Pharmacogenomics of Antidepressant and Antipsychotic Treatment: How Far Have We Got and Where Are We Going?

Abstract

In recent decades, very few new psychiatric drugs have entered the market. Thus, improvement in the use of antidepressant and antipsychotic therapy has to focus mainly on enhanced and more personalized treatment with the currently available drugs. One important aspect of such individualization is emphasizing interindividual differences in genes relevant to treatment, an area that can be termed neuropsychopharmacogenomics. Here, we review previous efforts to identify such critical genetic variants and summarize the results obtained to date. We conclude that most clinically relevant genetic variation is connected to phase I drug metabolism, in particular to genetic polymorphism of CYP2C19 and CYP2D6. To further improve individualized pharmacotherapy, there is a need to take both common and rare relevant mutations into consideration; we discuss the present and future possibilities of using whole genome sequencing to identify patient-specific genetic variation relevant to treatment in psychiatry. Translation of pharmacogenomic knowledge into clinical practice can be considered for specific drugs, but this requires education of clinicians, instructive guidelines, as well as full attention to polypharmacy and other clinically relevant factors. Recent large patient studies (n > 1,000) have replicated previous findings and produced robust evidence warranting the clinical utility of relevant genetic biomarkers. To further judge the clinical and financial benefits of preemptive genotyping in psychiatry, large prospective randomized trials are needed to quantify the value of genetic-based patient stratification in neuropsychopharmacotherapy and to demonstrate the cost-effectiveness of such interventions.

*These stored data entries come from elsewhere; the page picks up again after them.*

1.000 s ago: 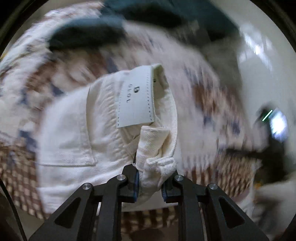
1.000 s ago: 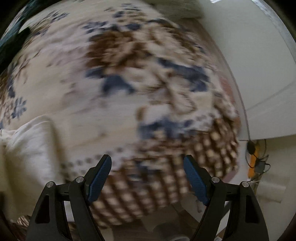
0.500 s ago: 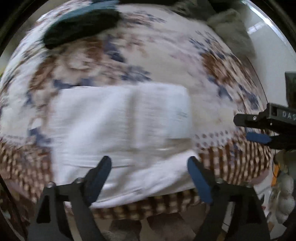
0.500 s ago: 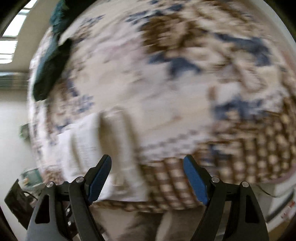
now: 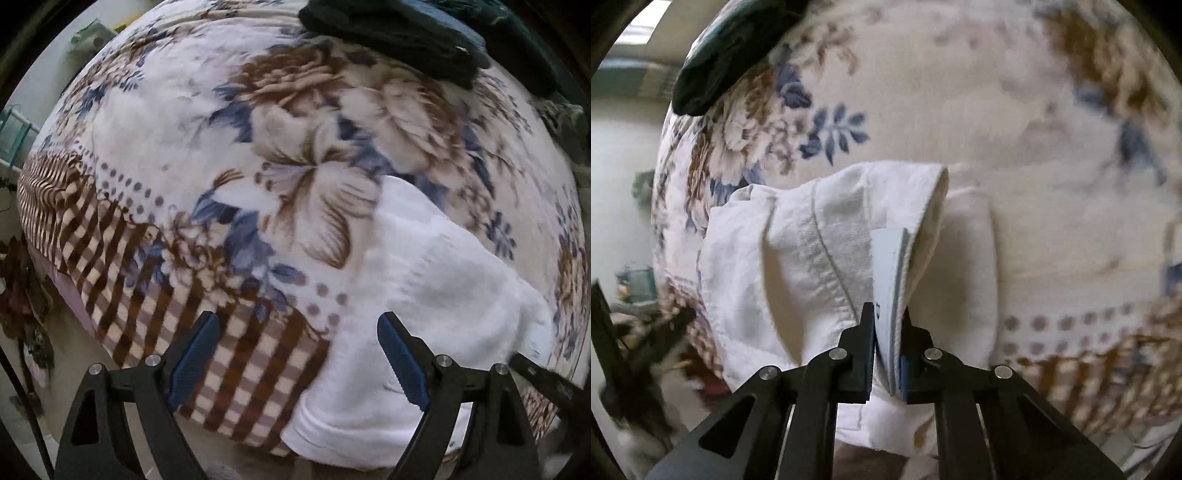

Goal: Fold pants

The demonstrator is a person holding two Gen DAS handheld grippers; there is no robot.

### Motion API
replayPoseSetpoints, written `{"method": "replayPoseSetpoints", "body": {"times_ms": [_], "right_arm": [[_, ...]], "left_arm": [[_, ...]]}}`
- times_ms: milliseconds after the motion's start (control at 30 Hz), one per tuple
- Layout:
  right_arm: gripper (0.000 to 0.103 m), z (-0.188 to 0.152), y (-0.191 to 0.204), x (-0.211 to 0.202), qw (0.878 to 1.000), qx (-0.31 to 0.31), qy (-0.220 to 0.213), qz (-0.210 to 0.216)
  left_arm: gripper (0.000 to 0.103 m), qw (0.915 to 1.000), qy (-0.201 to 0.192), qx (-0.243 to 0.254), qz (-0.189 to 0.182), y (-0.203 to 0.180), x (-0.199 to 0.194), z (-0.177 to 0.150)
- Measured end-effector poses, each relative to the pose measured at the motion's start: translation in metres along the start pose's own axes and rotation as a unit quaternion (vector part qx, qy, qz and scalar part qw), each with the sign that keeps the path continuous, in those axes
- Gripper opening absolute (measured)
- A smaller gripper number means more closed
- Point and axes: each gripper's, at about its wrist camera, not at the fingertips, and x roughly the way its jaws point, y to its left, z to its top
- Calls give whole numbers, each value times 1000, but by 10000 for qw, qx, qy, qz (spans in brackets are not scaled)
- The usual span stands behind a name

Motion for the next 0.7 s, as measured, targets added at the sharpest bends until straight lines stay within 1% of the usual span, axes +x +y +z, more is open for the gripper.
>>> {"method": "replayPoseSetpoints", "body": {"times_ms": [100,167,200,267,300,333,400,433,467,500,533,567,633,667,700], "right_arm": [[9,-9,-8,-42,9990,179,-390,-123],[9,-12,-27,-73,9968,446,-616,-259],[9,-12,-37,-80,9964,518,-592,-311],[10,-13,-64,-88,9933,820,-583,-571],[10,-11,-73,-85,9929,837,-485,-685],[12,-7,-85,-72,9936,870,-189,-697],[24,-4,-113,-50,9902,1297,326,-412],[35,-5,-127,-39,9850,1616,566,-191],[36,-7,-137,-37,9813,1833,587,-17],[37,-9,-143,-39,9787,1990,500,114],[43,-11,-146,-42,9775,2064,393,183],[52,-14,-146,-46,9773,2096,269,173],[63,-17,-146,-50,9774,2105,112,147],[63,-19,-148,-49,9776,2095,151,147],[63,-22,-148,-45,9775,2089,241,156]], "left_arm": [[87,9998,-67,-31,-195,0,-3,7],[87,9994,-121,19,-317,-4,-8,13],[87,9991,-153,54,-392,-8,-11,17],[87,9982,-157,131,-557,-19,-11,23],[87,9978,-129,179,-629,-26,-10,26],[87,9972,-113,221,-704,-33,-9,29],[87,9960,-48,339,-825,-50,-2,36],[87,9950,26,369,-929,-59,3,40],[87,9943,98,361,-1002,-67,8,44],[87,9936,167,355,-1063,-73,14,48],[87,9918,283,334,-1203,-82,22,54],[87,9900,378,317,-1320,-89,30,60],[85,9862,497,358,-1539,-101,45,69],[69,9849,449,454,-1609,-110,53,74],[55,9842,379,580,-1629,-115,57,76]]}}
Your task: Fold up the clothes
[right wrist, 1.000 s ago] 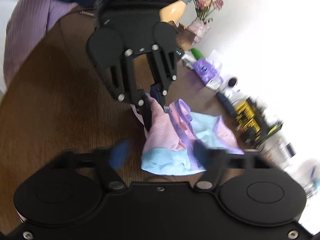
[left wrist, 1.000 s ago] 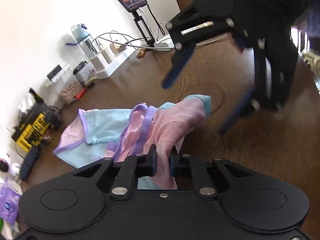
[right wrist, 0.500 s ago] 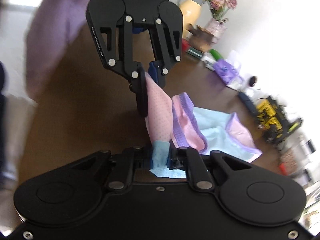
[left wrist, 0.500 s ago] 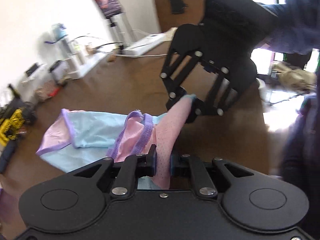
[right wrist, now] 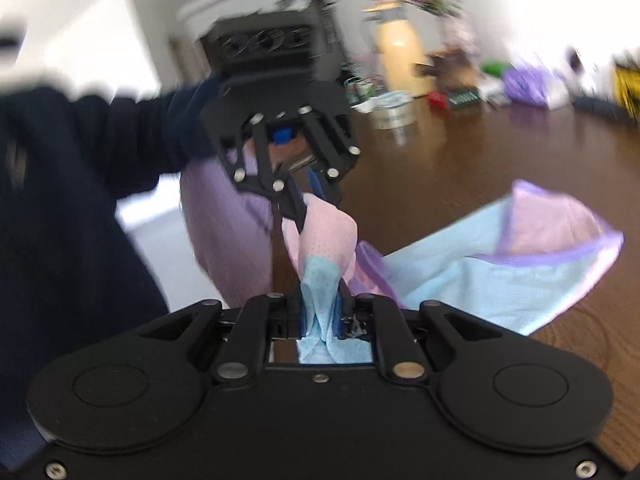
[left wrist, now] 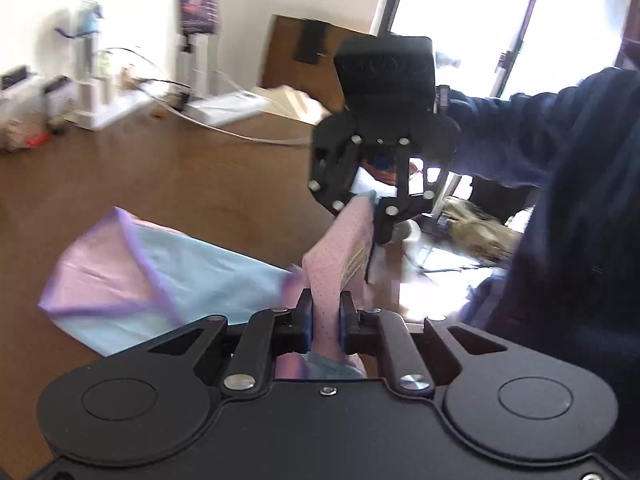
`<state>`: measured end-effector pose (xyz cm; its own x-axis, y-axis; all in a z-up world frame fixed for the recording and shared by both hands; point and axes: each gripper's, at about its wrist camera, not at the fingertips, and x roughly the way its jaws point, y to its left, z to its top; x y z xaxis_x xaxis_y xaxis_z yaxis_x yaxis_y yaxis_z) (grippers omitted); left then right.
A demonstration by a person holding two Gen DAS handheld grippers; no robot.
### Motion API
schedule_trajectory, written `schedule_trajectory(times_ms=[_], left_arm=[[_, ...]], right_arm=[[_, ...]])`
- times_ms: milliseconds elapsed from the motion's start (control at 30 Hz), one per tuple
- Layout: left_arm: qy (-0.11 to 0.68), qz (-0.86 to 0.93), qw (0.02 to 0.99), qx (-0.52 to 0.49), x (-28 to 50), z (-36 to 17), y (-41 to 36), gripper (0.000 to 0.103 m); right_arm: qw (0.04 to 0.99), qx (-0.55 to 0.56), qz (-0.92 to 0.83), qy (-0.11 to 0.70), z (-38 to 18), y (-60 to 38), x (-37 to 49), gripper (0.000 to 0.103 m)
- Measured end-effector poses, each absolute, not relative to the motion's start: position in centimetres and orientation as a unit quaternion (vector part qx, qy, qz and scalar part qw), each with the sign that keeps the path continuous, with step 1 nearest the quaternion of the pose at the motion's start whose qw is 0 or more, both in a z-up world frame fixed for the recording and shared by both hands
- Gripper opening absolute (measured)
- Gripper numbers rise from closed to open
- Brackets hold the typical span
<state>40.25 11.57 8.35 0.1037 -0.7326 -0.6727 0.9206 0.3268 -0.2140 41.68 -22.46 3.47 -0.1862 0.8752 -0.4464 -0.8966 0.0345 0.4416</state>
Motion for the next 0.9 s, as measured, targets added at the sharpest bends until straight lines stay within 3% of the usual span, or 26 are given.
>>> schedule_trajectory(times_ms=[167, 267, 300, 333, 367, 400, 433, 567, 633, 667, 900], left_arm=[[0.379, -0.532, 0.748, 0.116, 45.9, 5.6, 11.9, 0.013], [0.393, -0.531, 0.738, 0.135, 46.9, 4.2, 11.7, 0.015], [0.393, -0.521, 0.743, 0.147, 46.9, 3.9, 11.7, 0.029], [0.392, -0.51, 0.749, 0.158, 46.8, 3.6, 11.7, 0.054], [0.385, -0.49, 0.763, 0.171, 46.8, 3.5, 11.7, 0.066], [0.366, -0.467, 0.784, 0.182, 46.6, 3.6, 11.8, 0.076], [0.347, -0.445, 0.803, 0.191, 46.4, 3.7, 12.0, 0.076], [0.302, -0.405, 0.84, 0.198, 45.3, 5.5, 13.3, 0.079], [0.286, -0.397, 0.849, 0.198, 44.5, 6.2, 13.7, 0.09], [0.28, -0.391, 0.855, 0.195, 44.2, 6.2, 13.8, 0.091], [0.294, -0.342, 0.872, 0.19, 42.7, 5.4, 13.2, 0.091]], right_arm=[[0.649, 0.058, 0.658, 0.378, 1.3, -22.0, 47.5, 0.018], [0.672, 0.046, 0.629, 0.389, 0.4, -21.8, 48.1, 0.035], [0.679, 0.037, 0.623, 0.388, 0.3, -21.9, 48.0, 0.042], [0.686, 0.029, 0.616, 0.386, 0.3, -21.9, 48.0, 0.049], [0.696, 0.018, 0.607, 0.382, 0.3, -22.0, 47.8, 0.054], [0.708, 0.006, 0.599, 0.375, 0.4, -22.1, 47.9, 0.066], [0.719, -0.004, 0.592, 0.365, 0.6, -22.1, 48.0, 0.072], [0.762, -0.054, 0.571, 0.302, 1.9, -21.7, 47.7, 0.072], [0.764, -0.058, 0.589, 0.257, 3.1, -22.1, 45.9, 0.072], [0.761, -0.06, 0.599, 0.243, 3.5, -22.2, 45.2, 0.072], [0.72, -0.129, 0.615, 0.294, 0.2, -19.2, 43.0, 0.072]])
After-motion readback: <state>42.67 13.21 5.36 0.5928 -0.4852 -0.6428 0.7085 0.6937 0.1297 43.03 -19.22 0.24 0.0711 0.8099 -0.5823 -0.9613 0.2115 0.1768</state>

Keywords: CYP2C19; CYP2D6; NGS; depression; genotyping; schizophrenia.

Figure 1

Scheme for NGS-based sequencing for determination of global genomic variations of importance for preemptive pharmacogenetics advice. Common variants might also be directly detected by using standard genotyping techniques and conventional sequencing. The gene of interest might have its origin in a complex locus like the CYP2D locus and for proper sequencing e.g. long range PCR methods are necessary. From the (NGS, common known mutations will be evident but also rare mutations. These can be classified by subjecting the sequences to specific algorithms that can classify the mutations according to expected functional impact.